In the next few weeks her son, who had been talking and developing normally, lost his speech. He wouldn’t respond to his name or make eye contact. He has been diagnosed on the autism spectrum and Adams believes the shots are to blame.
“I have videos and pictures of him before the shots and after and it’s a completely different child,” she said.
Concerns have continued to grow due to claims of a CDC coverup of a study allegedly linking the MMR vaccine to increased risk of autism in African-American boys. But the study’s author has admitted it contained misleading information and additional peer-reviewed studies have contradicted the findings.
In the midst of the debate, concerned parents like Adams are committed to preserving their right to choose whether to vaccinate. She and the group Ohio Advocates for Medical Freedom believe the state is trying to take away that right.
“I wouldn’t want someone to tell me what to do with my child,” Adams said. “I am very vocal about it … but I would never tell you what to do with your child.”
Lawmakers step in
In 2005, Ohio was third in the nation for vaccination rates, according to the National Immunization Survey. By 2013, the state’s immunization rate was 63.4 percent for children 19 to 35 months, putting Ohio second to last out of 50 states.
It was this decline, along with headline-grabbing outbreaks, that caught the eye of state lawmakers.
State Rep. Dan Ramos (D-Lorain) introduced House Bill 564 in May. It proposed a number of changes to Ohio’s immunization laws, including eliminating a parent’s ability to decline immunization for “reasons of conscience.” Medical and religious exemptions would remain.
The bill also would require the department of health to develop a common form to be used when documenting a student’s immunization history. It would require every school to report to the state by Oct. 15 a summary of the immunization records of all students enrolled, rather than only “initial entry” students as under current law. And it would require the state to publish immunization summaries by school and district on its website.

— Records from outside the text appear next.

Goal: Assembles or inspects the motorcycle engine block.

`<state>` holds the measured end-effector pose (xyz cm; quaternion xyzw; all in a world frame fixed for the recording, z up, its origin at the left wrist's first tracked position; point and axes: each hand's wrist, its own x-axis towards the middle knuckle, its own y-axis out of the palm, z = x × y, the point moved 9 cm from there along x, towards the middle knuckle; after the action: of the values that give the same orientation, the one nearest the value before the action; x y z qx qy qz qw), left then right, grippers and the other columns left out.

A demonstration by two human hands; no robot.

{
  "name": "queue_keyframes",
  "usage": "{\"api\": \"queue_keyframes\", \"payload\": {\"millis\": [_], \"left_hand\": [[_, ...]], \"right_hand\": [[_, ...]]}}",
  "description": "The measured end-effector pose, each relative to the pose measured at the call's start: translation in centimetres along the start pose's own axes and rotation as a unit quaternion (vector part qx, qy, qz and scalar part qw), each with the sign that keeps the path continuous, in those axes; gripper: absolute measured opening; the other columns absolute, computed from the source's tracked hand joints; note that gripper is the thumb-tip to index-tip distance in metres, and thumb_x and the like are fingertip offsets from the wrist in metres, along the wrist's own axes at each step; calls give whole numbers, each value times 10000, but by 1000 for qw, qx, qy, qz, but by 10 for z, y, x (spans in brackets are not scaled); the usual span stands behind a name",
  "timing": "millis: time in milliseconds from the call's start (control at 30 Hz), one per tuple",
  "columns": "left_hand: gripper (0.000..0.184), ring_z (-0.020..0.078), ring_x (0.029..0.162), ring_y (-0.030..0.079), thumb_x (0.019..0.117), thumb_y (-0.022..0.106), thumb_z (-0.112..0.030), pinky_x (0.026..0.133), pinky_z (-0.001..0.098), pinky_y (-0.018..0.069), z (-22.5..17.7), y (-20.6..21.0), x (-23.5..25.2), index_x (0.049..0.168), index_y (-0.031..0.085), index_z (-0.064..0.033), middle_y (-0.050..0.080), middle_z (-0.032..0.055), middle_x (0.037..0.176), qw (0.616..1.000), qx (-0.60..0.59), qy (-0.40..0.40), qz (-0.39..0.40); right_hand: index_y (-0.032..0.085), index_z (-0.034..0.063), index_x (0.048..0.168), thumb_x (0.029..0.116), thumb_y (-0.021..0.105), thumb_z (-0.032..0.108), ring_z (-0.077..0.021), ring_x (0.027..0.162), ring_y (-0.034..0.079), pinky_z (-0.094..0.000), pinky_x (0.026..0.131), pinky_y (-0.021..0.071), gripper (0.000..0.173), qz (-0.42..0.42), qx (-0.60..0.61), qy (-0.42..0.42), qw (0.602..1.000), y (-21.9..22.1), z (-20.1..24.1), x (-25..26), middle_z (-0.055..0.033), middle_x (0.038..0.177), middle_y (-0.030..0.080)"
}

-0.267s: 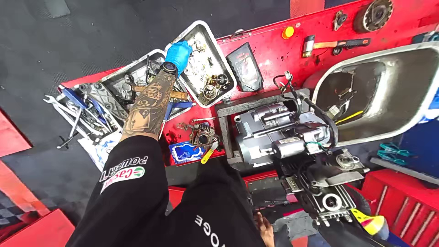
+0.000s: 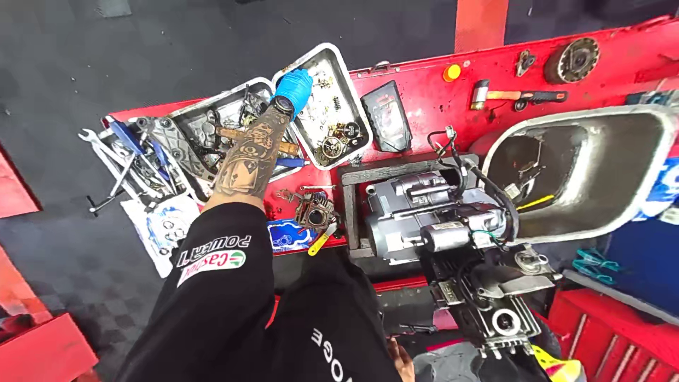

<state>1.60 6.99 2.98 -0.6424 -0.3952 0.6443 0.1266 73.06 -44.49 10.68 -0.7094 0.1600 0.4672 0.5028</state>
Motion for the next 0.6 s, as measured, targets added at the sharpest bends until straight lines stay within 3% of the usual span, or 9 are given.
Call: {"api": "queue_keyframes", "payload": {"millis": [67, 100, 167, 233, 333, 400, 500, 600], "left_hand": [[395, 456, 1412, 443, 1032, 501, -31, 1151, 586, 379, 5, -2, -3, 1414, 521, 68, 447, 299, 1514, 990, -95, -10, -100], [361, 435, 1355, 512, 1011, 521, -64, 1122, 573, 430, 12, 6, 1, 1352, 577, 41, 520, 279, 1449, 968, -148, -8, -202], [337, 346, 1281, 597, 1064, 471, -153, 1083, 515, 492, 12, 22, -21, 1352, 583, -18, 596, 202, 1382, 922, -268, -6, -279], [350, 317, 1120, 682, 1092, 455, -211, 992, 514, 545, -11, 53, -74, 1378, 553, -34, 677, 186, 1239, 877, -403, -1, -260], [344, 280, 849, 698, 1097, 478, -258, 786, 486, 596, -60, 134, -163, 1373, 539, -61, 690, 172, 1030, 815, -547, 8, -192], [352, 216, 847, 694, 1091, 469, -244, 814, 423, 600, -92, 184, -211, 1358, 562, -34, 696, 139, 1028, 797, -589, 7, -134], [342, 188, 852, 690, 1085, 460, -215, 830, 380, 591, -142, 241, -285, 1340, 566, -13, 692, 126, 1035, 813, -573, 59, -84], [323, 221, 879, 700, 1088, 466, -213, 861, 418, 589, -195, 272, -357, 1308, 580, -8, 701, 144, 1019, 848, -510, 132, -61]], "right_hand": [[703, -9, 991, 1074, 532, 359, -151, 663, 630, -380, 641, 545, 414, -8, -14, -51, 999, -9, -3, 13, -94, 780, 695], [702, -8, 996, 1074, 535, 355, -143, 670, 637, -373, 646, 551, 406, -7, -24, -62, 998, -13, 3, 14, -90, 785, 698], [689, -33, 1044, 1074, 543, 331, -162, 689, 666, -387, 673, 581, 393, 2, -48, -85, 995, -20, 22, 17, -110, 804, 704], [676, -59, 1093, 1068, 559, 318, -222, 711, 703, -455, 715, 604, 395, 7, -92, -135, 987, -31, 56, 21, -158, 834, 718], [699, -1, 1127, 1047, 577, 326, -234, 758, 723, -500, 742, 611, 359, 18, -145, -269, 952, -44, 122, 19, -137, 870, 736], [701, 38, 1151, 1041, 580, 312, -226, 781, 729, -506, 755, 611, 319, 47, -195, -371, 907, -40, 179, -2, -110, 887, 745], [716, 54, 1138, 1018, 585, 290, -187, 791, 725, -443, 730, 616, 296, 95, -242, -545, 797, -20, 253, -64, -78, 922, 745], [651, 42, 1300, 1039, 596, 236, -131, 949, 729, -330, 842, 627, 330, 169, -187, -675, 693, -3, 278, -124, -79, 1112, 742]]}}
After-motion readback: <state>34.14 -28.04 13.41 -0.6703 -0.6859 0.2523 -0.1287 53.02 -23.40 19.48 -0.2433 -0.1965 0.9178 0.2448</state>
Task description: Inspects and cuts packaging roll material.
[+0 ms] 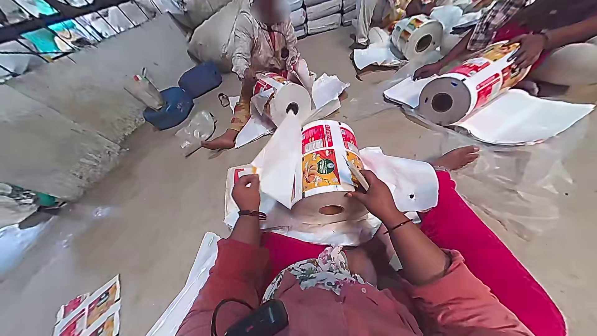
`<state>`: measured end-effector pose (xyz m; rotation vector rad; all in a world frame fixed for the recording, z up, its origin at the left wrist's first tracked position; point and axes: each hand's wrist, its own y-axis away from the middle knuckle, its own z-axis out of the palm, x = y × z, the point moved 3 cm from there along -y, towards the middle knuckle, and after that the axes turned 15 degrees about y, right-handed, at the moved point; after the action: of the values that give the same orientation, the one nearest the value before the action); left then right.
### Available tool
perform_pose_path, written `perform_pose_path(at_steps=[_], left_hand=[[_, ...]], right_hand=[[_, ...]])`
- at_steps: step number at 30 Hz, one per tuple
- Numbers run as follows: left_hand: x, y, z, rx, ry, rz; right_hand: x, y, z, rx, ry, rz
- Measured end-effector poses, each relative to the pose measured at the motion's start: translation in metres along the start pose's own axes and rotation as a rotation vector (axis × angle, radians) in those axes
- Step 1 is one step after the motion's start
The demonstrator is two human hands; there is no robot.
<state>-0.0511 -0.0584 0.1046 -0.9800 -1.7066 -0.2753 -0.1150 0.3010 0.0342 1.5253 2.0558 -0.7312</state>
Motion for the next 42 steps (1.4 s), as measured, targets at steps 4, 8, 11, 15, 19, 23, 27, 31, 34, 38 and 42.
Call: perform_pose_path(at_steps=[4, 8, 11, 15, 19, 23, 27, 31, 34, 38, 42], left_hand=[[-0.058, -0.020, -0.059, 0.207, -0.026, -0.264], [-0.159, -0.011, -0.092, 0.128, -0.324, -0.629], [-0.227, 0.009, -0.100, -0.018, -0.555, -0.786], [-0.213, 0.005, -0.111, 0.044, -0.646, -0.607], [-0.143, -0.005, -0.085, 0.230, -0.101, -0.377], [-0.071, 0.008, -0.038, -0.049, -0.129, 0.017], [0.011, 0.041, 0.018, -0.370, -0.090, 0.532], [0.056, 0.073, 0.083, -0.681, -0.127, 0.748], [0.064, 0.091, 0.114, -0.733, -0.311, 0.797], [0.075, 0.094, 0.118, -0.697, -0.406, 0.794], [0.087, 0.091, 0.117, -0.749, -0.487, 0.669]], right_hand=[[0.000, 0.001, 0.000, 0.018, 0.007, 0.000], [0.000, 0.006, 0.002, 0.051, 0.023, 0.027], [0.003, 0.009, -0.002, 0.073, 0.044, 0.040], [0.013, 0.014, -0.028, 0.082, 0.066, 0.048], [0.030, 0.012, -0.057, 0.169, -0.091, 0.184], [0.031, 0.018, -0.075, 0.226, -0.214, 0.246], [0.021, 0.038, -0.092, 0.206, -0.144, 0.138], [0.018, 0.067, -0.092, 0.159, -0.084, 0.105], [0.034, 0.082, -0.095, 0.209, -0.108, 0.177], [0.052, 0.089, -0.104, 0.281, -0.181, 0.283], [0.058, 0.083, -0.103, 0.284, -0.269, 0.293]])
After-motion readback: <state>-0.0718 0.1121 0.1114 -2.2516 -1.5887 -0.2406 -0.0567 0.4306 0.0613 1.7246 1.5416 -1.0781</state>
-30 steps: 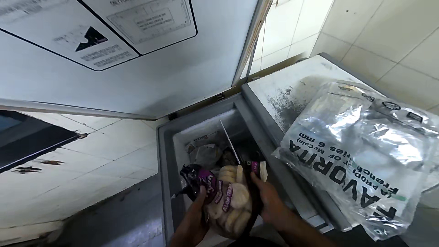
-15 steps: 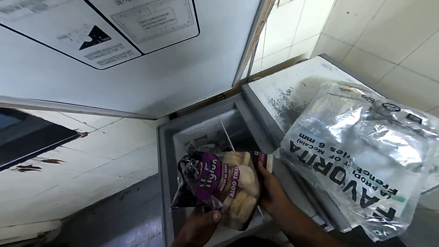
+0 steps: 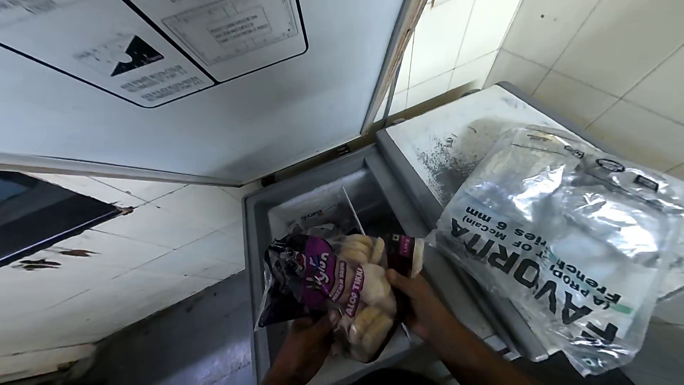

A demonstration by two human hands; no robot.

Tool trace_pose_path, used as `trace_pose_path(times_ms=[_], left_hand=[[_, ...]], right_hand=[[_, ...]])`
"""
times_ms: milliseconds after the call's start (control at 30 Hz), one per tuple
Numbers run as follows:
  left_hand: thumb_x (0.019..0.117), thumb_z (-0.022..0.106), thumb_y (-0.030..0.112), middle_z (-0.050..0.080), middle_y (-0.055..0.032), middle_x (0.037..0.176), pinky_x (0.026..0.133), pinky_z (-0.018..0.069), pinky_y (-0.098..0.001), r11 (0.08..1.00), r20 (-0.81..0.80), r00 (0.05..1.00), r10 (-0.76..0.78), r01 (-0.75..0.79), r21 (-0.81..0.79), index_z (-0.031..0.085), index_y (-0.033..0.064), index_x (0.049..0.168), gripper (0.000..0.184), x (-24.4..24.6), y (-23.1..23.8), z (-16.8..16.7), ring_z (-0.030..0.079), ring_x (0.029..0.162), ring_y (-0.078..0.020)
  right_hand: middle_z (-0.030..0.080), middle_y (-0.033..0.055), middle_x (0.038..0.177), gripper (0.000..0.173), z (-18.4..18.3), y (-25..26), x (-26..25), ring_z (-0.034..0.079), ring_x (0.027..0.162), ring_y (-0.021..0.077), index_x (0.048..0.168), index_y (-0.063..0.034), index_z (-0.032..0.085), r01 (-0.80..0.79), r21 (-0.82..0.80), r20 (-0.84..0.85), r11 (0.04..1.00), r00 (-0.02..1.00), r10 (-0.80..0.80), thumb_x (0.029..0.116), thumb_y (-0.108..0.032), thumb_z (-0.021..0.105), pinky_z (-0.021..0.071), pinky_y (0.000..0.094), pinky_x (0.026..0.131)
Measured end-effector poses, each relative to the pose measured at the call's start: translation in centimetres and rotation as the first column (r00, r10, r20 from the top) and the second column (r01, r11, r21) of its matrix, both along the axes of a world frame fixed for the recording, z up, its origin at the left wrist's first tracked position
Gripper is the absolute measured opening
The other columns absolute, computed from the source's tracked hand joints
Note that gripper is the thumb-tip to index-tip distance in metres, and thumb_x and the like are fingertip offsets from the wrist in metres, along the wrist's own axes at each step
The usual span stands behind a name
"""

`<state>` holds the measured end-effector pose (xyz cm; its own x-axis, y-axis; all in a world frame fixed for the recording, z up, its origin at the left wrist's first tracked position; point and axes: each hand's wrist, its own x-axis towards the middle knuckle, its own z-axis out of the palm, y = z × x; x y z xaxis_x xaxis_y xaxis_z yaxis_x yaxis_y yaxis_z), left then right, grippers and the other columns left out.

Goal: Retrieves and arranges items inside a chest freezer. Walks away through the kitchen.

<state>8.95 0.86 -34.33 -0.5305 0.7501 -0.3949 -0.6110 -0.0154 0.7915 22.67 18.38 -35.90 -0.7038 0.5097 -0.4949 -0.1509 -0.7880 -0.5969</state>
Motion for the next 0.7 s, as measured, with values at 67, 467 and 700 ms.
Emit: trace_pose_path(times_ms=[67, 467, 700], left_hand=[[0.0745, 0.089, 0.017, 0.076, -0.0061, 0.092, 0.080, 0.0622, -0.0343, 1.000, 0.005, 1.000, 0.009, -0.009, 0.000, 0.074, 0.0076, 0.099, 0.030, -0.1, 0.0, -0.3, 0.074, 0.084, -0.0141], [0.1088, 0.046, 0.022, 0.069, -0.0107, 0.103, 0.082, 0.0606, -0.0377, 0.909, -0.118, 0.951, 0.286, -0.308, -0.282, 0.053, -0.0005, 0.129, 0.031, -1.6, 2.1, 0.6, 0.070, 0.092, -0.0179], [0.1106, 0.040, 0.023, 0.068, -0.0051, 0.101, 0.079, 0.0601, -0.0324, 0.814, -0.276, 0.839, 0.468, -0.531, -0.235, 0.055, 0.0021, 0.126, 0.030, -4.9, 0.2, 0.1, 0.068, 0.089, -0.0115]], right_hand=[[0.072, 0.0107, 0.093, 0.044, 0.2, 0.0, -0.1, 0.073, 0.083, 0.0186, 0.120, -0.0011, 0.053, 0.003, 0.021, -0.003, 1.000, 1.000, -0.003, 0.0851, -0.016, 0.076, 0.0631, 0.0365, 0.077], [0.073, 0.0092, 0.105, 0.054, -3.6, -1.4, 0.3, 0.072, 0.096, 0.0176, 0.128, 0.0004, 0.051, -0.127, 0.131, 0.001, 0.983, 0.992, 0.128, 0.0838, -0.010, 0.080, 0.0621, 0.0370, 0.087], [0.064, 0.0134, 0.131, 0.070, -6.7, 2.1, 2.2, 0.068, 0.111, 0.0230, 0.150, -0.0093, 0.041, -0.333, 0.422, 0.298, 0.843, 0.929, 0.217, 0.0885, -0.015, 0.074, 0.0593, 0.0397, 0.092]])
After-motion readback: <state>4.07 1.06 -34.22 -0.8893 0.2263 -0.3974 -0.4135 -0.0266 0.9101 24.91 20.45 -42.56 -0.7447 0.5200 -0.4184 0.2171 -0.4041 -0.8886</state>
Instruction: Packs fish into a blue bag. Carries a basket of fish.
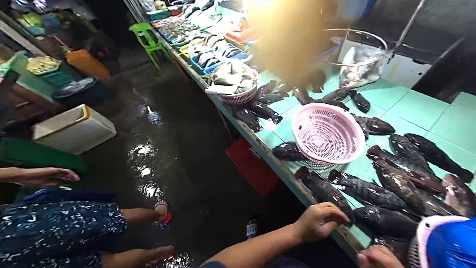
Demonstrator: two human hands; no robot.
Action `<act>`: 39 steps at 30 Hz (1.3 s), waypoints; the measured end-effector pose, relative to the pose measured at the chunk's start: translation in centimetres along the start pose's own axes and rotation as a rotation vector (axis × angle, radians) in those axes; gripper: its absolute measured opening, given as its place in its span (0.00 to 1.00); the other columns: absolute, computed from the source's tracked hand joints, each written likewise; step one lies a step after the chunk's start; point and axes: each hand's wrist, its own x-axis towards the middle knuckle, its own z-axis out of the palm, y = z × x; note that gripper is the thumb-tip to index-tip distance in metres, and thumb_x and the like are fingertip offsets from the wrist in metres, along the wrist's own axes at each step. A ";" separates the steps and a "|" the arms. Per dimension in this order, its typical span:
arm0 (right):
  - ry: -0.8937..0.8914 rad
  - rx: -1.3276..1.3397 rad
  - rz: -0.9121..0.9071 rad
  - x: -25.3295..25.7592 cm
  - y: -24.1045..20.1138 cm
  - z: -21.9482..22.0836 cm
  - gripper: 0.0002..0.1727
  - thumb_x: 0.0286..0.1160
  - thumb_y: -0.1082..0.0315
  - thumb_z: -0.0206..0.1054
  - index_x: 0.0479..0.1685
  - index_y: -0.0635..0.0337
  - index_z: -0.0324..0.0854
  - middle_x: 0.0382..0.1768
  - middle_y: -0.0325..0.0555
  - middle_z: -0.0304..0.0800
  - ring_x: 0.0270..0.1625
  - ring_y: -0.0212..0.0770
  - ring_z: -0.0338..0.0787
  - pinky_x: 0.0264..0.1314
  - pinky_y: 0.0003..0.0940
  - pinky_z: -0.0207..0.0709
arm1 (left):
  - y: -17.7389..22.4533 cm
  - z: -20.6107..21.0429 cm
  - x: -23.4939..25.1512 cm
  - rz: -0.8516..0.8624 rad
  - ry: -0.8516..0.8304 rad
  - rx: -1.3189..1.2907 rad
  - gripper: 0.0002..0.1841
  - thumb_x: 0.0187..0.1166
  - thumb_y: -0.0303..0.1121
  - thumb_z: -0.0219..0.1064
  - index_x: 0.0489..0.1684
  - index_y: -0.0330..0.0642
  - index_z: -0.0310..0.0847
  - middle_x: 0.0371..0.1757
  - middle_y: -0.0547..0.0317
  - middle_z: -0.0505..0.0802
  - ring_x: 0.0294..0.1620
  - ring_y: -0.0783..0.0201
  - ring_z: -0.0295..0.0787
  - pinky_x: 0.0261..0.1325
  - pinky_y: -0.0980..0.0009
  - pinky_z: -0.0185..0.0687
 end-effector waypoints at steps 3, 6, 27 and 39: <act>-0.183 0.045 0.076 2.8 1.6 8.8 0.13 0.85 0.59 0.65 0.38 0.59 0.85 0.30 0.43 0.87 0.37 0.34 0.88 0.44 0.31 0.85 | -2.9 -11.1 -6.2 -0.182 0.197 0.031 0.09 0.83 0.25 0.64 0.51 0.33 0.90 0.51 0.53 0.94 0.54 0.65 0.92 0.62 0.66 0.89; -0.214 0.130 0.152 8.1 2.6 18.7 0.14 0.86 0.58 0.63 0.43 0.59 0.85 0.33 0.40 0.87 0.36 0.29 0.86 0.41 0.28 0.85 | -5.0 -23.7 -10.1 -0.389 0.437 0.057 0.10 0.82 0.25 0.63 0.53 0.36 0.89 0.50 0.56 0.94 0.44 0.67 0.92 0.50 0.67 0.91; 0.144 0.503 1.077 50.5 18.7 62.6 0.26 0.95 0.50 0.48 0.81 0.56 0.65 0.48 0.57 0.90 0.35 0.51 0.94 0.36 0.50 0.92 | -18.5 -88.4 18.1 -0.579 0.742 0.607 0.20 0.90 0.44 0.54 0.62 0.41 0.87 0.59 0.49 0.93 0.64 0.56 0.88 0.72 0.50 0.78; 0.887 0.262 1.071 54.1 18.1 69.7 0.20 0.95 0.58 0.49 0.49 0.63 0.83 0.43 0.40 0.90 0.48 0.29 0.90 0.60 0.33 0.86 | -31.7 -96.3 32.7 -1.070 -0.248 -0.333 0.55 0.73 0.82 0.19 0.68 0.49 0.81 0.52 0.56 0.93 0.49 0.64 0.91 0.53 0.61 0.88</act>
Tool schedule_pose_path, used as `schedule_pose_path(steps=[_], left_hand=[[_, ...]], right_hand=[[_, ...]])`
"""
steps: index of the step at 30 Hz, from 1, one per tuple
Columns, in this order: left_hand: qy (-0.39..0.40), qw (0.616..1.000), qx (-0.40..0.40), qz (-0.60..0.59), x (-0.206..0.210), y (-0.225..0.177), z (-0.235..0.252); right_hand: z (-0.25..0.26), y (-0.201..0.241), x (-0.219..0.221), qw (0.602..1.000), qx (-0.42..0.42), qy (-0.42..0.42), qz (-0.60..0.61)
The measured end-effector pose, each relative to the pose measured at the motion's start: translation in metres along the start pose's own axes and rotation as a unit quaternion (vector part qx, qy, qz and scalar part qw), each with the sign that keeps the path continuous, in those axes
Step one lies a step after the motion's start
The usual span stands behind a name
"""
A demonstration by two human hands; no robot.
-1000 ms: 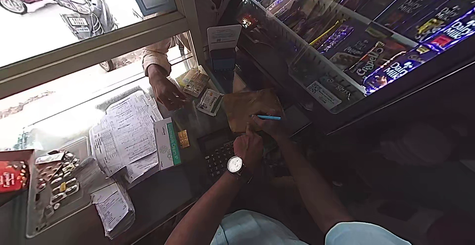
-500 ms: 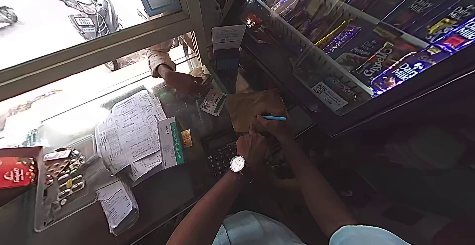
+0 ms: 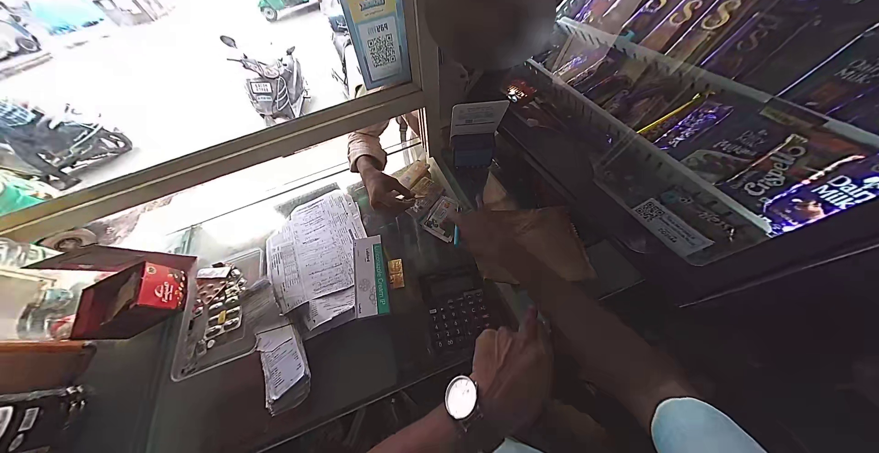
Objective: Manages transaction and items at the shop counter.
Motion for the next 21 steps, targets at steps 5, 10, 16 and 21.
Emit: schedule_pose_path(steps=[5,10,16,21], left_hand=[[-0.037,0.994,0.065,-0.076,-0.006,0.017,-0.069],[-0.051,0.993,0.055,-0.087,-0.007,0.032,-0.077],[-0.046,0.994,0.048,-0.083,-0.008,0.037,-0.074],[-0.029,0.995,0.042,-0.085,-0.003,0.037,-0.070]], right_hand=[[-0.011,0.055,0.029,0.994,-0.070,0.079,0.036],[-0.012,0.076,0.018,0.989,-0.068,0.032,0.129],[0.052,-0.005,-0.016,0.835,0.128,-0.161,0.511],[0.096,0.001,0.007,0.704,0.138,-0.148,0.680]])
Point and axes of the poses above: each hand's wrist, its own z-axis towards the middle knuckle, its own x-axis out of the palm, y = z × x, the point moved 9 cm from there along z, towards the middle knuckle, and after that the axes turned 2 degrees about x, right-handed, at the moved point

Ramos said he hopes the bill will prompt more discussion on the topic and the final version of the law, if passed, would give schools more tools to deal with vaccinations and enforce the law.
He said he’s willing to compromise on the personal choice piece of the bill, although he believes communities have a responsibility to protect those who can’t get vaccinated.
“If enough people exempt their children and enough others just don’t do it for one reason or another, that can cause such great harm,” he said.
The state previously said it was going to make school-level data more readily available to county health departments, but many local officials have said they aren’t sure how to get those numbers.
“We had tried for years to get that information,” said Wervey Arnold with the American Academy of Pediatrics.
The group eventually used data obtained by the I-Team to guide legislators in drafting the bill.
Parents should be able to search the data and health advocates need it to target intervention, she said.
“If you have a child that is immune compromised … you’d want to do (research),” she said.